-- Work to be completed --
Please write the listing below out again exactly, leaving every picture behind.

-- Source data --
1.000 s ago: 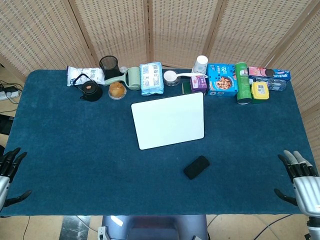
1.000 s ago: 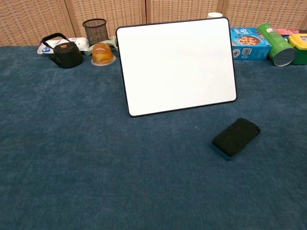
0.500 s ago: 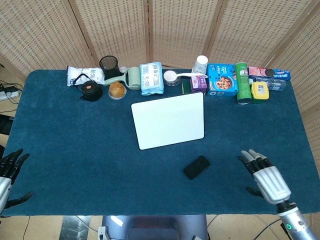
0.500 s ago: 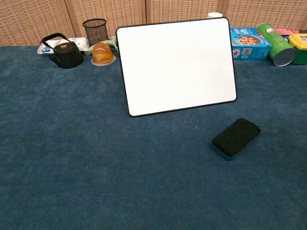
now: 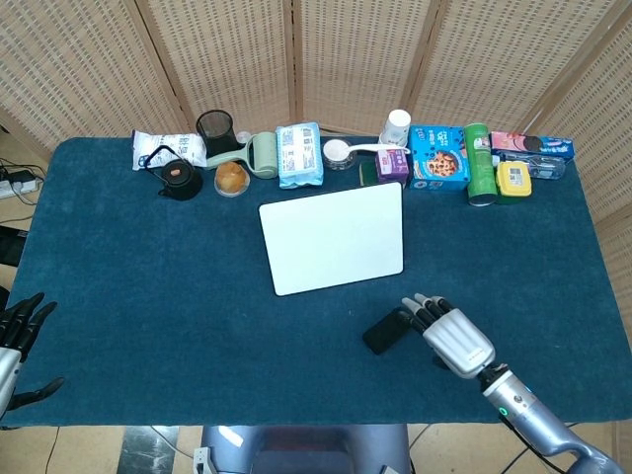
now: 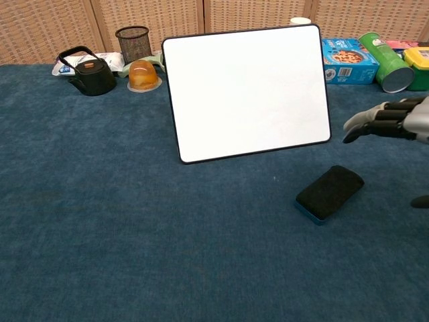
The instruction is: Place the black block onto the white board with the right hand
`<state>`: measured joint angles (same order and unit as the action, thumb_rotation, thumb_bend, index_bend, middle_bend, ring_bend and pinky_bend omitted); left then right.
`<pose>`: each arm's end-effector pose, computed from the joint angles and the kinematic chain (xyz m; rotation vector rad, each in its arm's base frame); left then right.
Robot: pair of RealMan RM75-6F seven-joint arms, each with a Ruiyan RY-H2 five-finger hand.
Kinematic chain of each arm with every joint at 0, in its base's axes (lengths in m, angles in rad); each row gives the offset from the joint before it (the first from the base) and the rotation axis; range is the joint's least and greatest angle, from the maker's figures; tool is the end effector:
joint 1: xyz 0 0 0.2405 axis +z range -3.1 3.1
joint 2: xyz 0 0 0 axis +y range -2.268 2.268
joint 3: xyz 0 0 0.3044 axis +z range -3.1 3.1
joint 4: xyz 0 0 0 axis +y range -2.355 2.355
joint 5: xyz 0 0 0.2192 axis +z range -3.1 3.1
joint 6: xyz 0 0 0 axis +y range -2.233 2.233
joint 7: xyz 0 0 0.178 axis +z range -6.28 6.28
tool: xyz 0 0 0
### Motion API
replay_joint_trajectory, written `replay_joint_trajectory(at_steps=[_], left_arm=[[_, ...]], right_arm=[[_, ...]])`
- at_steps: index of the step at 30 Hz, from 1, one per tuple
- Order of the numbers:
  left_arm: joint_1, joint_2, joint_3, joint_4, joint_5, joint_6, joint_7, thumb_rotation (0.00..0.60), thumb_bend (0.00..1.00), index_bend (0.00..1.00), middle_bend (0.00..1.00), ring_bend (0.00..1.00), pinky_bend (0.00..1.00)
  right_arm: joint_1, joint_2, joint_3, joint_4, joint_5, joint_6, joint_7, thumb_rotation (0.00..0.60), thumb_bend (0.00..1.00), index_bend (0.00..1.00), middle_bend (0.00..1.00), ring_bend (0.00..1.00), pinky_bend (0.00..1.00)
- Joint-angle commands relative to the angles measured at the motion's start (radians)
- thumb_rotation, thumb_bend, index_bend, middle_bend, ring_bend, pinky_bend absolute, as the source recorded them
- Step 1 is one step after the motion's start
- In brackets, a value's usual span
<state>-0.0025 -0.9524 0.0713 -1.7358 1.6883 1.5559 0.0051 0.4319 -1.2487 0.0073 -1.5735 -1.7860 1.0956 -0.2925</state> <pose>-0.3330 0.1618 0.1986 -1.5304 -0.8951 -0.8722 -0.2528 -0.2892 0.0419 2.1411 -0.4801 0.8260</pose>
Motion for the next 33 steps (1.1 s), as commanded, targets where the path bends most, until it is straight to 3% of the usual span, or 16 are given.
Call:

-- Written response --
1.000 s ago: 
1.000 s ago: 
0.500 s ago: 
0.500 s ago: 
now: 
now: 
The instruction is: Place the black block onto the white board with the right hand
`<state>`: measured joint angles (same order and unit as the action, thumb_rotation, thumb_bend, index_bend, middle_bend, ring_bend and pinky_bend omitted); left then right.
`<pose>`: each arm's end-effector pose, computed from the joint angles and the kinematic chain (xyz m; rotation vector rad, each in its arm's base frame); left then right.
Robot: pair of RealMan RM75-6F seven-joint arms, each with a Ruiyan RY-H2 five-finger hand.
Kinematic chain of each arm with every joint at 0, in its base's axes (lengths in m, angles in rad); each row gives the offset from the joint before it (the first from the base) and the rotation axis; range is the joint's least and greatest angle, from the maker's figures; tool is the end effector:
joint 1: xyz 0 0 0.2405 axis +z range -3.1 3.1
joint 2: xyz 0 0 0 axis +y range -2.268 2.268
joint 3: xyz 0 0 0.3044 axis +z range -3.1 3.1
joint 4: xyz 0 0 0 axis +y range -2.355 2.355
joint 5: xyz 0 0 0.2192 axis +z range -3.1 3.1
joint 6: xyz 0 0 0 axis +y range -2.233 2.233
joint 7: xyz 0 0 0.178 axis +z range -6.28 6.28
tool: xyz 0 0 0
### Motion API
replay_joint_trajectory, written `replay_joint_trajectory(at_steps=[_], left_arm=[[_, ...]], right_arm=[[_, ...]])`
- at_steps: index of the step at 30 Hz, from 1, one per tuple
- Order of the numbers:
  left_arm: joint_1, joint_2, joint_3, joint_4, joint_5, joint_6, joint_7, thumb_rotation (0.00..0.60), thumb_bend (0.00..1.00), index_bend (0.00..1.00), middle_bend (0.00..1.00), ring_bend (0.00..1.00), pinky_bend (0.00..1.00)
  right_arm: joint_1, joint_2, joint_3, joint_4, joint_5, joint_6, joint_7, thumb_rotation (0.00..0.60), thumb_bend (0.00..1.00), index_bend (0.00..1.00), middle_bend (0.00..1.00), ring_bend (0.00..1.00), pinky_bend (0.00..1.00)
- Joint-angle commands relative to the angles measured at the motion's start (radians)
- thumb_rotation, thumb_bend, index_bend, middle_bend, ring_bend, pinky_bend absolute, as the source recorded them
- Step 1 is one step after the motion's start
- In brackets, a value's usual span
<state>-0.0025 -0.9524 0.0713 -1.7358 1.6883 1.5559 0.0051 0.4319 -1.2487 0.0073 -1.5735 -1.7860 1.0956 -0.2925</state> <pose>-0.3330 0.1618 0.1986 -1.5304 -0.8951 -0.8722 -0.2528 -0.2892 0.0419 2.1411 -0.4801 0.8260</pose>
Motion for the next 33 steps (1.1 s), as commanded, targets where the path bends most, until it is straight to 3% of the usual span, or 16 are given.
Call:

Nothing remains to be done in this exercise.